--- Given data ---
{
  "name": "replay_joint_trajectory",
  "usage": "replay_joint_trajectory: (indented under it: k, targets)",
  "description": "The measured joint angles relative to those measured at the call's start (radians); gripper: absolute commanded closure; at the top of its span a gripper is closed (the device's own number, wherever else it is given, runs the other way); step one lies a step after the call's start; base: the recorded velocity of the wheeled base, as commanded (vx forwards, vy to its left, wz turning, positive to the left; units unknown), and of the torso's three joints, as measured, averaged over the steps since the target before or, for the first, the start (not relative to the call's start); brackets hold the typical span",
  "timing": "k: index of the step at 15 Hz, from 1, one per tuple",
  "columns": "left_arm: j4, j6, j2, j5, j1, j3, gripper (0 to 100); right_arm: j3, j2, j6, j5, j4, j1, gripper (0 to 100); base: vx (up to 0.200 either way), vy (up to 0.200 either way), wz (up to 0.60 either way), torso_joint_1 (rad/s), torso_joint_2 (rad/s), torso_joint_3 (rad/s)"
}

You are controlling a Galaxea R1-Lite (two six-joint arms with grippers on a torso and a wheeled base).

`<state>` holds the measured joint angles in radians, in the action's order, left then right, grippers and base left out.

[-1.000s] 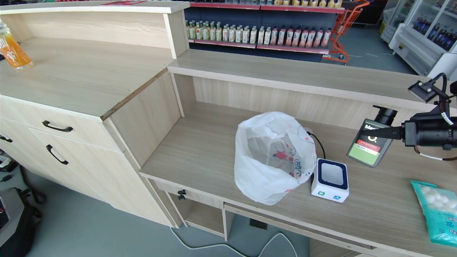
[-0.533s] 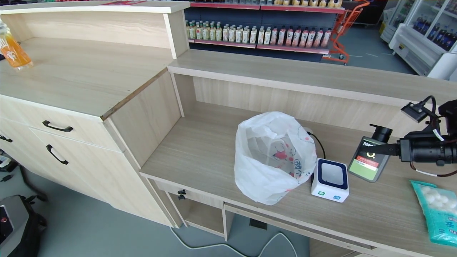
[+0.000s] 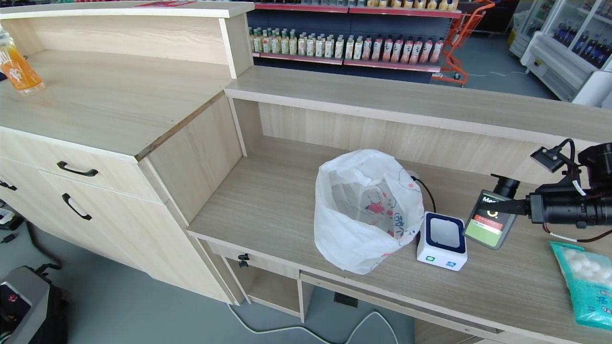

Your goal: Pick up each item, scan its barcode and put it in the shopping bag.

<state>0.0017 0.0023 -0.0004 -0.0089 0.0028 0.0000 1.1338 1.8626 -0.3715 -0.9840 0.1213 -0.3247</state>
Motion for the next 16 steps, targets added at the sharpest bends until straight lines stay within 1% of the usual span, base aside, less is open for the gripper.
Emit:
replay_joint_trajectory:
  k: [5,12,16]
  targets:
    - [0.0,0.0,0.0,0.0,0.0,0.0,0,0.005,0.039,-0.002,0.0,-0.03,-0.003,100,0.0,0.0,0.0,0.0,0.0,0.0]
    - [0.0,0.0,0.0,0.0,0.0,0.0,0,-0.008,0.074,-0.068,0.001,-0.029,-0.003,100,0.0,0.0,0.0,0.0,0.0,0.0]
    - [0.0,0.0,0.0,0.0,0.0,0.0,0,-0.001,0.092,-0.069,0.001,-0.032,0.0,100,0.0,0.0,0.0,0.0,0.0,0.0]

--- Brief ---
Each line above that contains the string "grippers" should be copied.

--- Task output ---
You are controlling a Galaxea R1-Lite (two six-joint arms with grippers on a torso and a wheeled base).
`<state>` holds the measured joint angles in radians, in the action's order, left then right, grippers and base left out.

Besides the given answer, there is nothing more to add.